Conference Coverage

Newer St. Jude leads last as long as Medtronic Sprint Quattro


 

AT HEART RHYTHM 2016

References

SAN FRANCISCO – St. Jude Medical’s Durata and Riata ST Optim defibrillator leads performed comparably to Medtronic’s Sprint Quattro out to 7 years in a Veterans Affairs analysis of almost 18,000 patients in the VA National Cardiac Device Surveillance Program.

The “highly satisfactory electrical survival” of the Optim leads, at least until year 5, should be of some reassurance to cardiologists, especially since the findings come from the VA, not a device company, investigator Seema Pursnani, MD, said.

Dr. Seema Pursnani

Dr. Seema Pursnani

The investigators combined Durata and Riata ST Optim leads together in their analysis, since they are similar; both are 7 Fr leads with St. Jude’s silicone/polyurethane Optim coating. After a mean follow-up of 3.4 years in 4,091 Durata patients and 351 Riata ST Optim patients, there were 26 electrical lead failures, which translated to 0.17% failures per device-year.

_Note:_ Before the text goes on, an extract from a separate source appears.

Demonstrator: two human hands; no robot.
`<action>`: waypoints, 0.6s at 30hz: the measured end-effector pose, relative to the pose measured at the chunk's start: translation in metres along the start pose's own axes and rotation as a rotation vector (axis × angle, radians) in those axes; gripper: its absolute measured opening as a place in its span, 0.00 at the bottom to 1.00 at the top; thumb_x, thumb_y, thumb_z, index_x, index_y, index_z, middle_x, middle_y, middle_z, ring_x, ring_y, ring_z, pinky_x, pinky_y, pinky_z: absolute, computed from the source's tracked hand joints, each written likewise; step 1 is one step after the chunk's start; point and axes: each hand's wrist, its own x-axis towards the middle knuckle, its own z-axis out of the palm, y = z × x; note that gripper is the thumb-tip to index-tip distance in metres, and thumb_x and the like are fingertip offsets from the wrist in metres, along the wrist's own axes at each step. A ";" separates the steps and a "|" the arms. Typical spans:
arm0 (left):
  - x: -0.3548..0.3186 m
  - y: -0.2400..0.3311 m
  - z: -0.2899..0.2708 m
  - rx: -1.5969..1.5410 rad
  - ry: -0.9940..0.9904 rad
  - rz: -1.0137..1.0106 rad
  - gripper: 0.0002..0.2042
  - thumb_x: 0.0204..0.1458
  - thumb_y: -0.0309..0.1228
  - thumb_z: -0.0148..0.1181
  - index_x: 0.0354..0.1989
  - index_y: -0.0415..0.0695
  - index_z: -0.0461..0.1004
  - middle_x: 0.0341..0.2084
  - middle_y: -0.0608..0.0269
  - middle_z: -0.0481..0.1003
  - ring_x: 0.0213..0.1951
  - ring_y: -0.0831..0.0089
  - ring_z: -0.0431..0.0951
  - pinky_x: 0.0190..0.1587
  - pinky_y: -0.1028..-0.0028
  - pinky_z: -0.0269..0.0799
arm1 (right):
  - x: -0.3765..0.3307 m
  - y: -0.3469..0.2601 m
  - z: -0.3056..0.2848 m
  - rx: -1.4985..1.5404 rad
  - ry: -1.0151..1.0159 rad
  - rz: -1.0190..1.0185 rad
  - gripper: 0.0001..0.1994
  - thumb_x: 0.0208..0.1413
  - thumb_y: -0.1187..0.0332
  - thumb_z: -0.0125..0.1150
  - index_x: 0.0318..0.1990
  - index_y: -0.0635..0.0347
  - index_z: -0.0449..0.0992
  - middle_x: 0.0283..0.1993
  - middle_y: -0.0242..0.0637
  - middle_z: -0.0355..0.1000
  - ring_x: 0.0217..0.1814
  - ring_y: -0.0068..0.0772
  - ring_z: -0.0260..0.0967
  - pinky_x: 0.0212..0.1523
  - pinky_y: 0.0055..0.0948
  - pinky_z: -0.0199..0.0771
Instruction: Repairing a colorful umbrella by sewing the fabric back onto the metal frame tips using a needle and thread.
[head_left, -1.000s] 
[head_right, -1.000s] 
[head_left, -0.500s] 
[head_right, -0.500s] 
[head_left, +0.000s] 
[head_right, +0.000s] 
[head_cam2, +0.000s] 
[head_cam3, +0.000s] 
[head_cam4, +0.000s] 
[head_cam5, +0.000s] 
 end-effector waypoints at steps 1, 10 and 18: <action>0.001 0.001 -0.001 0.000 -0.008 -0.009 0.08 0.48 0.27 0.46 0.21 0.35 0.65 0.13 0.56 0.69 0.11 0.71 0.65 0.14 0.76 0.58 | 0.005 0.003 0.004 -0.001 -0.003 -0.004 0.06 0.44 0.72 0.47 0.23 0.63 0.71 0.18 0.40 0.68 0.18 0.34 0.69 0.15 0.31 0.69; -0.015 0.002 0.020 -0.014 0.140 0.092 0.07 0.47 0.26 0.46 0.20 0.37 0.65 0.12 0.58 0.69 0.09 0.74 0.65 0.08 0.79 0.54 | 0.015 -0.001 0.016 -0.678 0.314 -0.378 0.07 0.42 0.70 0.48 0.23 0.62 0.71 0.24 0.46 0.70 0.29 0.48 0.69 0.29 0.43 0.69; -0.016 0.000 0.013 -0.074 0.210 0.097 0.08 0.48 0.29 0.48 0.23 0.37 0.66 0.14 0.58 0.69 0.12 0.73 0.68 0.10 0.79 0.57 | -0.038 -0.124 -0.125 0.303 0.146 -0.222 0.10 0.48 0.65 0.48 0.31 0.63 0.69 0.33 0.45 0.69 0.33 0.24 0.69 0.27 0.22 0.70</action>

The investigators compared those results with Medtronic’s Sprint Quattro, which “is sort of a gold standard. It’s been around for quite a long time, and people have confidence in it,” said Dr. Pursnani. After a mean follow-up of 3.8 years in 13,254 patients, there were 57 failures, translating to 0.11% failures per device-year.

Seven-year lead survival was 97.7% with St. Jude’s products, and 98.9% with Medtronic’s. Although the difference was not statistically significant, “we need a little more follow-up to see why the curves are diverging at years 6 and 7,” said Dr. Pursnani, a cardiologist at the San Francisco Veterans Affairs Medical Center when the study was done, but now with the Kaiser Permanente San Leandro (Calif.) Medical Center.

There’s been lingering concern about St. Jude leads ever since the recall of earlier versions of Riata – with silicone-only insulation – in 2011 because of lead abrasion and subsequent safety problems. Optim was developed to address the issue.

“One of the most common modes of lead failure that we saw” with all three leads “was a rise in the pace-sense conductor impedance from the baseline impedance. Sometimes, there is nonphysiologic noise that can also be a sign of early failure,” she said.

There was no industry funding for the work, and the investigators have no disclosures.